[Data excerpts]
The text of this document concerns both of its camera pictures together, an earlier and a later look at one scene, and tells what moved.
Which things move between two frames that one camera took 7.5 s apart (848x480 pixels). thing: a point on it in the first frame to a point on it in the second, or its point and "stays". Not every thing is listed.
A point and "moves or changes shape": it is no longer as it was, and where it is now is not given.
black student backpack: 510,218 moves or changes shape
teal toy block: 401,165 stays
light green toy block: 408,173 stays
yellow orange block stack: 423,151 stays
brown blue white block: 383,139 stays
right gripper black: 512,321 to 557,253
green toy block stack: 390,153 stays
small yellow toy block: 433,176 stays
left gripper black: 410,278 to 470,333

Work to complete: Retype the data in full and match it exactly.

Result of this exercise:
The text of this document concerns both of its camera pictures together, an earlier and a later look at one scene, and tells what moved.
Which things move between two frames that one camera took 7.5 s apart (848x480 pixels). thing: a point on it in the first frame to a point on it in the second, or its point and "stays". Not every thing is listed.
A point and "moves or changes shape": it is no longer as it was, and where it is now is not given.
black student backpack: 510,218 moves or changes shape
teal toy block: 401,165 stays
light green toy block: 408,173 stays
yellow orange block stack: 423,151 stays
brown blue white block: 383,139 stays
right gripper black: 512,321 to 557,253
green toy block stack: 390,153 stays
small yellow toy block: 433,176 stays
left gripper black: 410,278 to 470,333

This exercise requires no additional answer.